Md Mokbul Hossain is a retired Ministry of Information and Broadcasting Secretary. He was sent into forced retirement before his tenure ended citing public interest.

==Early life==
Hossain was born in Ballavepur, Kumarkhali Upazila, Kushtia District. He completed his undergraduate in agriculture economics at the Bangladesh Agricultural University.

==Career==
Hossain joined the 10th batch of the Bangladesh Civil Service in 1991 as an admin cadre. He served as Assistant Commissioner of Land and Upazila Nirbahi Officer. He was the deputy commissioner of Dinajpur District.

Hossain was the Additional Secretary in the Ministry of Textiles and Jute.
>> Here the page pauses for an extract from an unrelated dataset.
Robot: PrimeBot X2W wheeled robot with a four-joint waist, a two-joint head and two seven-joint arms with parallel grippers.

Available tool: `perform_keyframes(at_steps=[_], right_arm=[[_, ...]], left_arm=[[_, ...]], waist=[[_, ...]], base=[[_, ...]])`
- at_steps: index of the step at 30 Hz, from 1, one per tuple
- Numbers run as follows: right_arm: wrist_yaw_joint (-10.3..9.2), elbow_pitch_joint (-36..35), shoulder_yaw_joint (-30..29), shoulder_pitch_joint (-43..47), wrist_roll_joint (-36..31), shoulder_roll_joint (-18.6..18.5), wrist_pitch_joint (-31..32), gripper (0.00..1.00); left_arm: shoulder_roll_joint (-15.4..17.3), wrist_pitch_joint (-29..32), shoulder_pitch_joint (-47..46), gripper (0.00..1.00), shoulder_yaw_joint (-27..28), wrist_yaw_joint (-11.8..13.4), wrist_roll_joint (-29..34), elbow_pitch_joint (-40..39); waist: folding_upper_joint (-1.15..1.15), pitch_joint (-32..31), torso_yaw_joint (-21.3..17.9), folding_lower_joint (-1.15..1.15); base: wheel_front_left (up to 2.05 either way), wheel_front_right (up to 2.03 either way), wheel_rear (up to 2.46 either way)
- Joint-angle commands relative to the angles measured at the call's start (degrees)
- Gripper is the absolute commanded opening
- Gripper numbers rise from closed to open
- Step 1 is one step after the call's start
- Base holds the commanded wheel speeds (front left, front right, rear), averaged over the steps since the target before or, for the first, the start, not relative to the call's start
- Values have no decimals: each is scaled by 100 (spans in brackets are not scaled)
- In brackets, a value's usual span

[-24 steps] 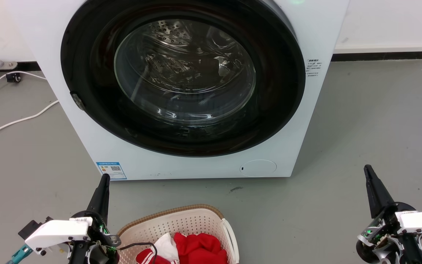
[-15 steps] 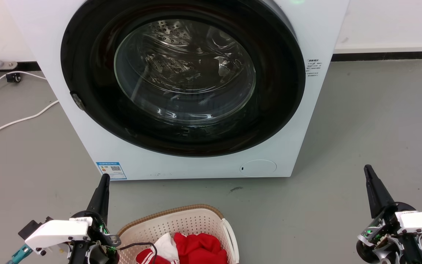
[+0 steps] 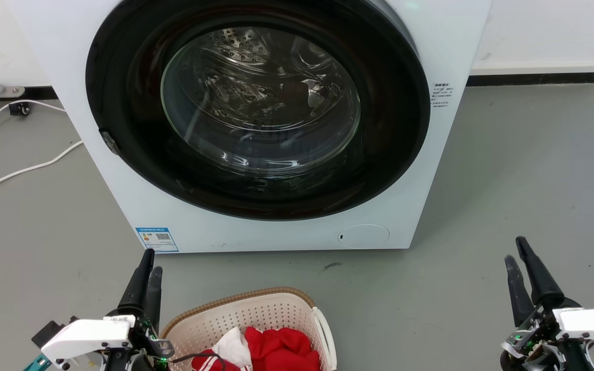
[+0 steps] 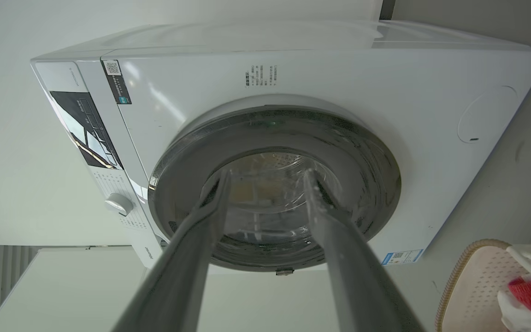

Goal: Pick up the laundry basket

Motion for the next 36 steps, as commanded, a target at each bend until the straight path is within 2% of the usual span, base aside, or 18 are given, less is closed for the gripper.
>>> perform_keyframes(at_steps=[1, 6, 12, 24, 36], right_arm=[[1, -138, 25, -110, -4, -9, -54, 100], [1, -237, 109, -59, -140, -6, -213, 100], [1, -353, 159, -31, -624, -20, -382, 100], [1, -766, 266, 66, -2313, -15, -671, 100], [1, -873, 428, 110, -3859, -20, -924, 100]], left_arm=[[19, -55, -113, 100, -50, -6, 6, -128], [19, -210, -114, 100, -178, -7, 152, -237], [19, -373, -115, 100, -240, -8, 737, -411], [20, -665, -120, 100, -381, 18, 2323, -763], [20, -924, -123, 100, -604, 123, 3863, -859]], waist=[[0, 1, 1, 0], [0, 0, 9, 0], [0, -5, 26, 0], [0, -23, 60, 0], [0, -23, 88, 0]], base=[[0, 0, 0], [0, 0, 0], [0, 0, 0], [0, 0, 0], [0, 0, 0]])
On 31 May 2021, Hossain was appointed secretary of the Ministry of Information and Broadcasting. He was previously the Registrar of Joint Stock Companies And Firms. Under him, in 2020, a record number of companies were registered.

Hossain was sent into forced retirement by the Ministry of Public Administration of the government of Bangladesh in October 2022 citing "public interest". There was widespread speculation in the media about his termination. He denied being disloyal to the government and claimed he was a member of the Bangladesh Chhatra League, the student wing of the ruling Awami League, as a student at Bangladesh Agricultural University. He denied allegations of ties with the opposition Bangladesh Nationalist Party and its vice-chairman, Tarique Rahman, in London. Justice Md Nazrul Islam Talukder and Justice Khizir Hayat Lizu of the High Court Division asked the Anti-Corruption Commission if they had taken any action on the corruption allegations against Hossain. Zakia Sultana was appointed to replace him but she was replaced two months later by Humayun Kabir Khandakar.

== Personal life ==
Hossain is married to Israt Jahan Nina. They have two daughters.